**WORK TO COMPLETE**:
All the records that follow need to be reproduced exactly. Omit the images.

BEGIN SOURCE RECORDS

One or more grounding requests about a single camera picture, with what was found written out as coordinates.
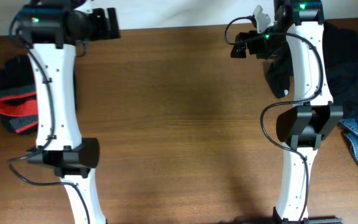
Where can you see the black folded cloth pile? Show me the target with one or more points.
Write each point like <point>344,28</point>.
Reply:
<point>17,70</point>

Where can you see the black pants with red waistband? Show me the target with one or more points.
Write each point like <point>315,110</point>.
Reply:
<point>18,108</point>

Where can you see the black metal rail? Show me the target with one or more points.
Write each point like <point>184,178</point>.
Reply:
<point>323,220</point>

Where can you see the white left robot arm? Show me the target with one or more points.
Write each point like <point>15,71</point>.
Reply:
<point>49,31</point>

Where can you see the black garment with button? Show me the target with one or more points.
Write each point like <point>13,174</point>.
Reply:
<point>278,75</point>

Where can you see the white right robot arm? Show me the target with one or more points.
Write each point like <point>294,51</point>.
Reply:
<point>300,130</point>

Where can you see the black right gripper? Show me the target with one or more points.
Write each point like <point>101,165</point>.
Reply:
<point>257,50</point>

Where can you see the black knit garment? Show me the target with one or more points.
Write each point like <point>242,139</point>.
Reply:
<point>339,45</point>

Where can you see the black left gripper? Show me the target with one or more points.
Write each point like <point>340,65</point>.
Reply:
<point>112,23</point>

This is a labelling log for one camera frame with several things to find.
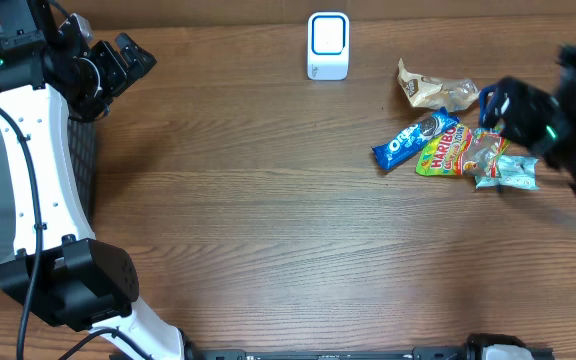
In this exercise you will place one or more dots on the green snack packet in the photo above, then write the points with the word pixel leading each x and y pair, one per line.
pixel 462 151

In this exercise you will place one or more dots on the white barcode scanner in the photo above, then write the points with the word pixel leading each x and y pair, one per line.
pixel 328 46

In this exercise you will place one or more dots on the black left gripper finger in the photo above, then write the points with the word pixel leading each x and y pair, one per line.
pixel 138 65
pixel 127 46

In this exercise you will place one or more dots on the blue Oreo cookie pack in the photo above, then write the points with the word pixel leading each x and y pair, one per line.
pixel 413 139

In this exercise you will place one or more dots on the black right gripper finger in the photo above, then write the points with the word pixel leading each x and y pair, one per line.
pixel 493 96
pixel 490 115

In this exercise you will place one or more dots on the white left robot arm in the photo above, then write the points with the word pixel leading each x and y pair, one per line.
pixel 50 74

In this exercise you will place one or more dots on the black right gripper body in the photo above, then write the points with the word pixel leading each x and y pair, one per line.
pixel 532 121

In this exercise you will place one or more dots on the teal tissue pack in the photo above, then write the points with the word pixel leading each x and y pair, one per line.
pixel 513 171

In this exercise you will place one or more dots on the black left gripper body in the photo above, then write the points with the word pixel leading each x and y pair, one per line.
pixel 112 74

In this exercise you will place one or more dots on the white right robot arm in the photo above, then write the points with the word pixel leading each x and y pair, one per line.
pixel 563 156

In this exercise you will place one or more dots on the beige paper-like bag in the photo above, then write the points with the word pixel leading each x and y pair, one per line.
pixel 435 93

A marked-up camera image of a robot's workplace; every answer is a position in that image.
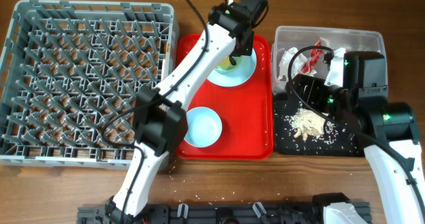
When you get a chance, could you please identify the green plastic bowl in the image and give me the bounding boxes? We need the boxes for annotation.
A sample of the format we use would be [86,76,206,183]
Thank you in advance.
[214,55,250,74]

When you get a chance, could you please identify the yellow plastic cup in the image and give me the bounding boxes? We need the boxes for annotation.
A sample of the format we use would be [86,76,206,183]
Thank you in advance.
[216,56,237,71]

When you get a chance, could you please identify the red snack wrapper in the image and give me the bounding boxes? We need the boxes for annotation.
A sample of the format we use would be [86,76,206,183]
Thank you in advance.
[300,49,323,76]

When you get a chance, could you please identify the white napkin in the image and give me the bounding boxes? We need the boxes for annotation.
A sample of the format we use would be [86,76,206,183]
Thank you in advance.
[278,47,307,80]

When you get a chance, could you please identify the light blue food bowl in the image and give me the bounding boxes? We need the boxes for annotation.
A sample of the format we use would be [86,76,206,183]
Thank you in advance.
[184,107,222,148]

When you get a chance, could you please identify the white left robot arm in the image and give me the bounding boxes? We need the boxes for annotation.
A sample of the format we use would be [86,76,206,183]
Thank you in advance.
[105,0,269,223]

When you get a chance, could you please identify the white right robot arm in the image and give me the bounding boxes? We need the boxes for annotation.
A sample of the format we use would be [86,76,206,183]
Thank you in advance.
[286,47,424,223]

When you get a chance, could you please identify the grey dishwasher rack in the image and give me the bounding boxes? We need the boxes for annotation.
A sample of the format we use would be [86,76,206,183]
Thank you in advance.
[1,0,179,169]

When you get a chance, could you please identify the light blue plate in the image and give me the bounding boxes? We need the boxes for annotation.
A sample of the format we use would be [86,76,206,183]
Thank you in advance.
[207,50,257,87]

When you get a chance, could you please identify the rice and food scraps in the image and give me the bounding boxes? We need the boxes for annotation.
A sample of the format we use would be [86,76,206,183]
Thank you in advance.
[281,108,339,145]

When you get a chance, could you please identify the clear plastic bin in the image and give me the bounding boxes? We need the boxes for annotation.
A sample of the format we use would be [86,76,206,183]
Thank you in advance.
[271,26,386,94]

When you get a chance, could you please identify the black tray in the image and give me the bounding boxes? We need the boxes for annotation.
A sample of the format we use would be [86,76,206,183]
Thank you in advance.
[274,93,364,157]

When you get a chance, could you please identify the red serving tray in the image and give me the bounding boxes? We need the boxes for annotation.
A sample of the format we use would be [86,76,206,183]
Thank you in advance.
[175,35,274,160]

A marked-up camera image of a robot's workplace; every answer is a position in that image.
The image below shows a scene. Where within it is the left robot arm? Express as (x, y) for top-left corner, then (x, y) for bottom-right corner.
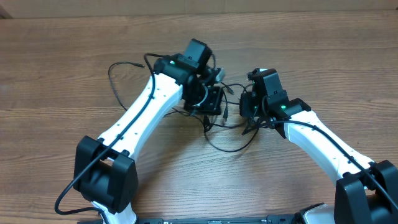
(73, 39), (224, 223)

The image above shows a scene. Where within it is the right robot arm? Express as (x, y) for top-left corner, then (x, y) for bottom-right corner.
(239, 68), (397, 224)

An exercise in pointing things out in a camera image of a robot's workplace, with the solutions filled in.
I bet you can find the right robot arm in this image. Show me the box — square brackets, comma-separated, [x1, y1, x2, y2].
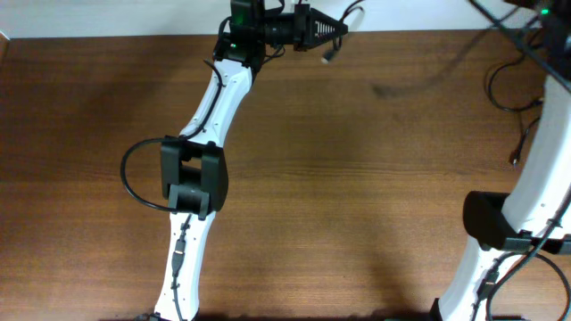
[428, 1, 570, 320]

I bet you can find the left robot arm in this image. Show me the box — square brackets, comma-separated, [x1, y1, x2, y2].
[149, 1, 349, 320]

END SOURCE RECORDS

**RESPONSE**:
One or more grounding requests about a single camera picture, with what was found written out as coordinates.
Where can you see the black folded cloth pile? Show me the target with one or more points.
Write each point like <point>344,28</point>.
Reply:
<point>17,70</point>

Where can you see the black pants with red waistband? Show me the target with one or more points.
Write each point like <point>315,110</point>.
Reply:
<point>18,108</point>

Where can you see the black metal rail? Show me the target with one or more points.
Write each point like <point>184,178</point>.
Reply:
<point>323,220</point>

Where can you see the white left robot arm? Show me the target with one or more points.
Write each point like <point>15,71</point>.
Reply:
<point>49,31</point>

Where can you see the black garment with button? Show me the target with one or more points.
Write each point like <point>13,174</point>.
Reply:
<point>278,75</point>

Where can you see the white right robot arm? Show me the target with one or more points.
Write each point like <point>294,51</point>.
Reply:
<point>300,130</point>

Where can you see the black right gripper? Show me the target with one or more points.
Write each point like <point>101,165</point>.
Reply:
<point>257,50</point>

Where can you see the black knit garment? Show me the target with one or more points.
Write each point like <point>242,139</point>.
Reply:
<point>339,45</point>

Where can you see the black left gripper? Show me the target with one or more points.
Write each point like <point>340,65</point>.
Reply:
<point>112,23</point>

This is a labelling log for one camera frame with several things to find.
In this exercise you will place one or more dots on the green snack packet in the photo above, then write the points with the word pixel leading each x and y pair, one per line.
pixel 462 151

In this exercise you will place one or more dots on the white barcode scanner in the photo above, then write the points with the word pixel leading each x and y pair, one per line.
pixel 328 46

In this exercise you will place one or more dots on the black left gripper finger in the photo above, then write the points with the word pixel leading each x and y pair, one per line.
pixel 138 65
pixel 127 46

In this exercise you will place one or more dots on the blue Oreo cookie pack in the photo above, then write the points with the word pixel leading each x and y pair, one per line.
pixel 413 139

In this exercise you will place one or more dots on the black right gripper finger in the photo above, then write the points with the word pixel leading each x and y pair, one per line.
pixel 493 96
pixel 490 115

In this exercise you will place one or more dots on the white left robot arm in the photo above, then write the points with the word pixel leading each x and y pair, one per line.
pixel 50 74

In this exercise you will place one or more dots on the black right gripper body in the photo above, then write the points with the word pixel leading each x and y pair, one per line.
pixel 532 121

In this exercise you will place one or more dots on the teal tissue pack in the photo above, then write the points with the word pixel leading each x and y pair, one per line.
pixel 513 171

In this exercise you will place one or more dots on the black left gripper body in the photo above, then write the points with the word pixel leading each x and y pair, one per line.
pixel 112 74

In this exercise you will place one or more dots on the white right robot arm in the photo above, then write the points with the word pixel leading each x and y pair, one per line.
pixel 563 156

In this exercise you will place one or more dots on the beige paper-like bag in the photo above, then write the points with the word pixel leading each x and y pair, one per line.
pixel 435 93

A marked-up camera image of a robot's workplace; every answer is a position in that image.
When you get a chance, could you please identify the green plastic bowl in the image and give me the bounding boxes? We need the boxes for annotation.
A sample of the format we use would be [86,76,206,183]
Thank you in advance.
[214,55,250,74]

When you get a chance, could you please identify the yellow plastic cup in the image and give me the bounding boxes? We need the boxes for annotation.
A sample of the format we use would be [86,76,206,183]
Thank you in advance.
[216,56,237,71]

When you get a chance, could you please identify the red snack wrapper in the image and give me the bounding boxes? We need the boxes for annotation.
A sample of the format we use would be [86,76,206,183]
Thank you in advance.
[300,49,323,76]

When you get a chance, could you please identify the white napkin in the image and give me the bounding boxes? We need the boxes for annotation.
A sample of the format we use would be [86,76,206,183]
Thank you in advance.
[278,47,307,80]

When you get a chance, could you please identify the light blue food bowl in the image and give me the bounding boxes? We need the boxes for annotation.
A sample of the format we use would be [86,76,206,183]
Thank you in advance.
[184,107,222,148]

When you get a chance, could you please identify the white left robot arm in the image and give me the bounding boxes? We need the boxes for annotation.
A sample of the format we use would be [86,76,206,183]
Thank you in advance.
[105,0,269,223]

When you get a chance, could you please identify the white right robot arm in the image and give me the bounding boxes? We need the boxes for annotation.
A sample of the format we use would be [86,76,206,183]
Thank you in advance.
[286,47,424,223]

When you get a chance, could you please identify the grey dishwasher rack in the image and give me the bounding boxes? We need the boxes for annotation.
A sample of the format we use would be [86,76,206,183]
Thank you in advance.
[1,0,179,169]

When you get a chance, could you please identify the light blue plate in the image and give me the bounding boxes? We need the boxes for annotation.
A sample of the format we use would be [86,76,206,183]
Thank you in advance.
[207,50,257,87]

When you get a chance, could you please identify the rice and food scraps in the image and give me the bounding boxes? We need the boxes for annotation.
A sample of the format we use would be [86,76,206,183]
Thank you in advance.
[281,108,339,145]

When you get a chance, could you please identify the clear plastic bin in the image and give me the bounding boxes? We need the boxes for annotation.
A sample of the format we use would be [86,76,206,183]
Thank you in advance.
[271,26,386,94]

When you get a chance, could you please identify the black tray in the image and give me the bounding boxes? We need the boxes for annotation.
A sample of the format we use would be [86,76,206,183]
Thank you in advance.
[274,93,364,157]

When you get a chance, could you please identify the red serving tray in the image and give me the bounding boxes? We need the boxes for annotation.
A sample of the format we use would be [86,76,206,183]
Thank you in advance.
[175,35,274,160]

A marked-up camera image of a robot's workplace; every answer is a position in that image.
The image below shows a scene. Where within it is the left robot arm? Express as (x, y) for top-left corner, then (x, y) for bottom-right corner.
(73, 39), (224, 223)

The image above shows a scene. Where within it is the right robot arm? Express as (x, y) for top-left corner, then (x, y) for bottom-right corner.
(239, 68), (397, 224)

An exercise in pointing things out in a camera image of a robot's workplace, with the solutions filled in.
I bet you can find the right robot arm in this image. Show me the box — square brackets, comma-separated, [x1, y1, x2, y2].
[428, 1, 570, 320]

I bet you can find the left robot arm in this image. Show me the box — square brackets, comma-separated, [x1, y1, x2, y2].
[149, 1, 349, 320]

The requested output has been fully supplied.